Twitter : @JaimeGarza94

En el fútbol profesional, cada vez es más difícil encontrar elementos románticos que nos trasladen a aquellos días en los que el jugador era un héroe sin capa, todo triunfo era épico y resultaba sencillo ser feliz. Tiempos de sonrisa sincera, un tanto lejos de ambiciones coperas.

Sin embargo, Tigres puede presumir haberle aportado a la plaza una de estas reliquias. Permítanme escribirles de José Rivas: el hincha que juega.

Rivas es ese jugador que encuentra la manera de hacerse notar dentro del terreno de juego. Como defensa central no era el más técnico del mundo, incluso caía en lo rústico. No obstante, su aporte en momentos importantes lo hicieron pilar en distintas épocas portando la amarillo con azul.
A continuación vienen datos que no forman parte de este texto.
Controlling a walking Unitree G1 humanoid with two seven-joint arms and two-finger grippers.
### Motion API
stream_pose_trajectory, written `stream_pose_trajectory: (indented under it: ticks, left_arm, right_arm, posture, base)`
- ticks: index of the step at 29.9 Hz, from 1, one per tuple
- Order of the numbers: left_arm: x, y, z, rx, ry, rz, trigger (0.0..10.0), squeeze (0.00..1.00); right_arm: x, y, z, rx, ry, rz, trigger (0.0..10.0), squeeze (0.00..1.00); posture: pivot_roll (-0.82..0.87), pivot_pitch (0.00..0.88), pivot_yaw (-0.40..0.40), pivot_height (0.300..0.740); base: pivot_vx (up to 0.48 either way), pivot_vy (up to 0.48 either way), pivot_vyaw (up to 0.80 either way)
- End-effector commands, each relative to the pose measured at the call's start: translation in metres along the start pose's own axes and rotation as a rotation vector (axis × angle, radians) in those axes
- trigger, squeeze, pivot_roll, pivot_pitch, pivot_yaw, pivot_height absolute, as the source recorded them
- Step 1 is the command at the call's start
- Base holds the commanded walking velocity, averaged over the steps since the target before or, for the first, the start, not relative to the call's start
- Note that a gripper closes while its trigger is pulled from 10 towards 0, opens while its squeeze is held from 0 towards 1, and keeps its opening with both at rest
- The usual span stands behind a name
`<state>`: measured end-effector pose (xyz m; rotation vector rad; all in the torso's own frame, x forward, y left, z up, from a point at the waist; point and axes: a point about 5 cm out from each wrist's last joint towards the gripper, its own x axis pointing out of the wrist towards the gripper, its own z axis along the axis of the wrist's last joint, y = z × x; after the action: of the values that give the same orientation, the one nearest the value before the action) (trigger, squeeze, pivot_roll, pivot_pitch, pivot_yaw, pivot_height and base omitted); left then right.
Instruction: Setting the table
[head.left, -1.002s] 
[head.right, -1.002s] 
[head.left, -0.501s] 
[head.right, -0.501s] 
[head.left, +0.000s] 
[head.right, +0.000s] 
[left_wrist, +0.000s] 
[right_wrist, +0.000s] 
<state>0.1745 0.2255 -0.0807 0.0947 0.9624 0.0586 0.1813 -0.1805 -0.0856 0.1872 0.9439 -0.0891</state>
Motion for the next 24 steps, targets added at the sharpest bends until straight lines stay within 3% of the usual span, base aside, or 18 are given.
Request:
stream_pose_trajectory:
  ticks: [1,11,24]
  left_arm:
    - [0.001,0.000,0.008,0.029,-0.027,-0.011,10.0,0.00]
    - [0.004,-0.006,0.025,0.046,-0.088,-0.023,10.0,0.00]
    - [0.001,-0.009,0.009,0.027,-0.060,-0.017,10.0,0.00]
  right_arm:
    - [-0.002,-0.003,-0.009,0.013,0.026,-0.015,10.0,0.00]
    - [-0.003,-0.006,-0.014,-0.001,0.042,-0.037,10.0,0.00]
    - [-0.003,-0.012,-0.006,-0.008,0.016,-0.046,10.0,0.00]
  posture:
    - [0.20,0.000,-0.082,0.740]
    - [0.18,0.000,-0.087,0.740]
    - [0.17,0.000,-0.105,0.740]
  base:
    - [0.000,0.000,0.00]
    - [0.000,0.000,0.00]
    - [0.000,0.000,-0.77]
José tenía la virtud de llevarse bien con las mallas rivales. En pelota parada cosechó algunos goles, sobre todo en clásicos regiomontanos, siendo uno de los defensas centrales con más anotaciones en la historia de estos juegos. También le tocó marcar en tanda de penales en aquella final contra Pumas, cuidando una técnica en la pegada que le desconocíamos, y dejándonos a todos sin voz en Cuartos de Final frente a Emelec. Como cosa del destino, el veracruzano parecía guardar sus mejores actuaciones para las mejores ocasiones.

Hoy el fútbol parece darle la espalda a un hombre al que podremos reclamarle algunas cosas, mas nunca falta de entrega. Palmera Rivas, a título personal te agradezco por materializar el sueño de muchos, y defender esta casaca desde el rectángulo verde.

Gracias por tanto, José, perdón por tan poco. Algún día nos habremos de encontrar.